Check every line of the data below for the string "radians", and copy the ones that hold it.

◆ ◆ ◆ ◆ ◆

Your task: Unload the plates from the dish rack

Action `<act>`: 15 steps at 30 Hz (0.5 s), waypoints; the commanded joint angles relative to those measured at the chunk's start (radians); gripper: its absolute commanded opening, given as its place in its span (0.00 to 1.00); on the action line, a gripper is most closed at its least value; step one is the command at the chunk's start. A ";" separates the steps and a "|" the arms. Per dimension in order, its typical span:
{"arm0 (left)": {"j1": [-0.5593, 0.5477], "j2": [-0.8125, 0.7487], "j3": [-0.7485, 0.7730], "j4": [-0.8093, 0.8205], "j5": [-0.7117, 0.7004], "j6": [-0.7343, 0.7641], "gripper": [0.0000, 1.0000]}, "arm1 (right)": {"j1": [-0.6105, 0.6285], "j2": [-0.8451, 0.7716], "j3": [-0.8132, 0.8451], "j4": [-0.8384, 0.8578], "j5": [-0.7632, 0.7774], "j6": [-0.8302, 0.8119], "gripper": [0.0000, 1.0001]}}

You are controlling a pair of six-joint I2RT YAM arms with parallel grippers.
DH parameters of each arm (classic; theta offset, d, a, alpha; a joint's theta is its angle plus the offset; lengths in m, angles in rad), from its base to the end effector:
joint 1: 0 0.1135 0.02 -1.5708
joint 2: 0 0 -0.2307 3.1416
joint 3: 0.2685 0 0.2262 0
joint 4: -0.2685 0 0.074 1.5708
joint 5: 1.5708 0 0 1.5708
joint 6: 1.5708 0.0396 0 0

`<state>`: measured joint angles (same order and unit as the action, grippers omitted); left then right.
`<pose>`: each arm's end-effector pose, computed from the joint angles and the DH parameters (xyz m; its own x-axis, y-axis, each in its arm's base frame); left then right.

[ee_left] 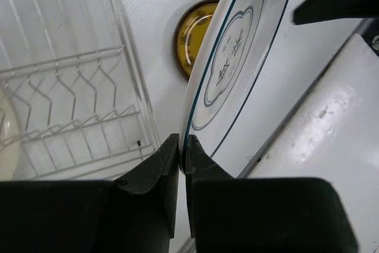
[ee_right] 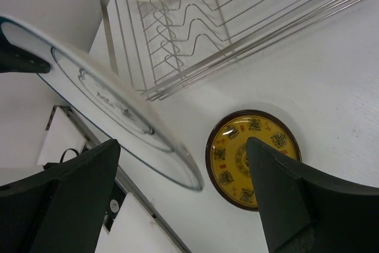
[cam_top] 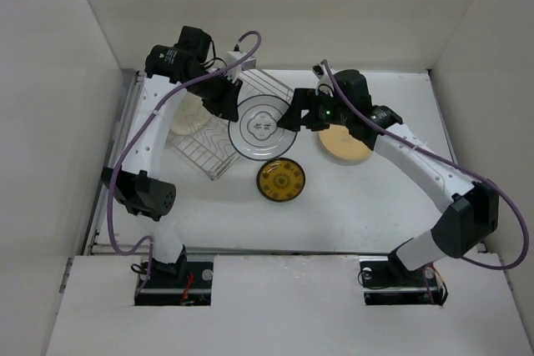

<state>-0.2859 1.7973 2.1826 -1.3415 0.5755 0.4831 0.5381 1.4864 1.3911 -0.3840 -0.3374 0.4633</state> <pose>0.2944 -0.1090 0.3883 -0.4444 0.5368 -0.7172 0.8403 0.5273 -0.1259 0.2699 0.1764 0.3310 -0.6831 0.0834 -0.7256 -0.4813 0.6958 0.5331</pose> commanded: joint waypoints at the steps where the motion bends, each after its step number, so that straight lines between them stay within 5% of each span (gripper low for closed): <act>1: -0.002 -0.030 0.005 -0.097 0.161 0.092 0.00 | 0.008 0.003 -0.003 0.114 -0.075 0.005 0.92; 3: -0.012 -0.039 0.005 -0.097 0.175 0.101 0.00 | 0.008 0.012 -0.023 0.138 -0.119 0.005 0.80; 4: -0.012 -0.039 0.005 -0.108 0.175 0.101 0.00 | 0.008 0.012 -0.023 0.139 -0.120 0.005 0.62; 7: -0.012 -0.030 0.005 -0.108 0.175 0.114 0.00 | 0.008 0.002 -0.023 0.149 -0.130 0.005 0.36; 8: -0.012 -0.030 -0.006 -0.108 0.164 0.104 0.00 | 0.008 -0.011 -0.023 0.149 -0.130 0.005 0.12; 10: -0.012 -0.020 -0.006 -0.108 0.127 0.078 0.00 | 0.008 -0.024 -0.033 0.149 -0.118 0.015 0.00; 11: -0.012 -0.010 -0.006 -0.098 0.112 0.068 0.05 | 0.008 -0.043 -0.033 0.140 -0.118 0.015 0.00; 14: -0.012 -0.001 -0.006 -0.041 -0.065 -0.021 0.68 | 0.008 -0.077 -0.043 0.039 -0.048 0.060 0.00; 15: -0.012 -0.001 -0.006 -0.022 -0.066 -0.049 0.68 | 0.008 -0.087 -0.043 0.002 -0.025 0.072 0.00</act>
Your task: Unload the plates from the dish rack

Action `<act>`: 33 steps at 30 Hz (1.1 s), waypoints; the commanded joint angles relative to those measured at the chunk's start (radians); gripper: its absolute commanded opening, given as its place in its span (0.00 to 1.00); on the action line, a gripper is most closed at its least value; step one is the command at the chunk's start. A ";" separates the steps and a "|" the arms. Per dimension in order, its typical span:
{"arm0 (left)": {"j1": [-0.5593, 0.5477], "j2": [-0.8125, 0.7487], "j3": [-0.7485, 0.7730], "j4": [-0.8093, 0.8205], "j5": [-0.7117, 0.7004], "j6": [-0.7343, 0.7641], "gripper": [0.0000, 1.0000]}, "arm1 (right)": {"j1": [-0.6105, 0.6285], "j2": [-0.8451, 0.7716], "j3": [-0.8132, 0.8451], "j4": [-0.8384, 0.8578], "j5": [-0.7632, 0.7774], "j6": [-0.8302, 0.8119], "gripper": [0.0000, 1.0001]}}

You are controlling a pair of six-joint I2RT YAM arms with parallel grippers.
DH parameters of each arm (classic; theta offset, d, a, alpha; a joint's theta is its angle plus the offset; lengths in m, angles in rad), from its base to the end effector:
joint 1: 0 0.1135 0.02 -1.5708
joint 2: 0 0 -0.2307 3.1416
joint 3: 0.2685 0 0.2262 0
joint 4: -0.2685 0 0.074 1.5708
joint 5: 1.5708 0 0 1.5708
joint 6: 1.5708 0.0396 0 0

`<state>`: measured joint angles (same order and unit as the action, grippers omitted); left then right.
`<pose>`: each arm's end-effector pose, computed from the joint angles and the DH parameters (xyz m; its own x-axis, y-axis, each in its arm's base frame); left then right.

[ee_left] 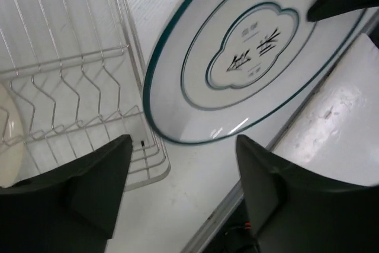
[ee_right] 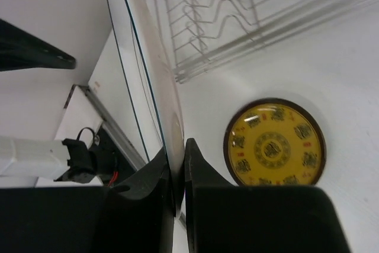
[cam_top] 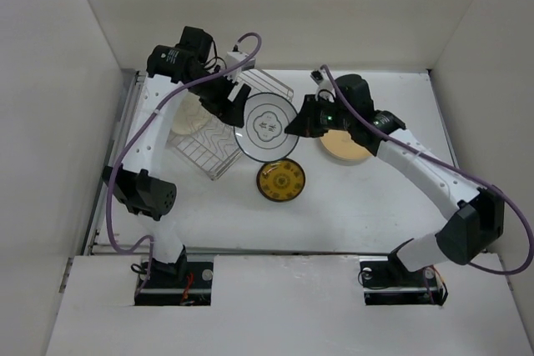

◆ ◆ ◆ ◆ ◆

→ Result for this exercise
Action `<act>`: 15 steps at 30 Hz (0.5 s), waypoints; the commanded joint angles relative to those measured at the chunk's start (radians); gripper: its absolute commanded opening, given as its place in its span (0.00 to 1.00); on the action line, a gripper is most closed at its least value; step one is the command at the chunk's start. A ";" separates the steps and a "|" the arms. Per dimension in order, its typical span:
Action `<act>`: 33 steps at 30 Hz (1.1 s), waypoints; the commanded joint angles relative to those measured at the chunk's start (radians); gripper: its absolute commanded opening, given as its place in its span (0.00 to 1.00); on the action line, a gripper is most closed at its least value; step one is the command at the chunk's start. A ";" separates the steps and a "|" the arms. Per dimension in order, its typical span:

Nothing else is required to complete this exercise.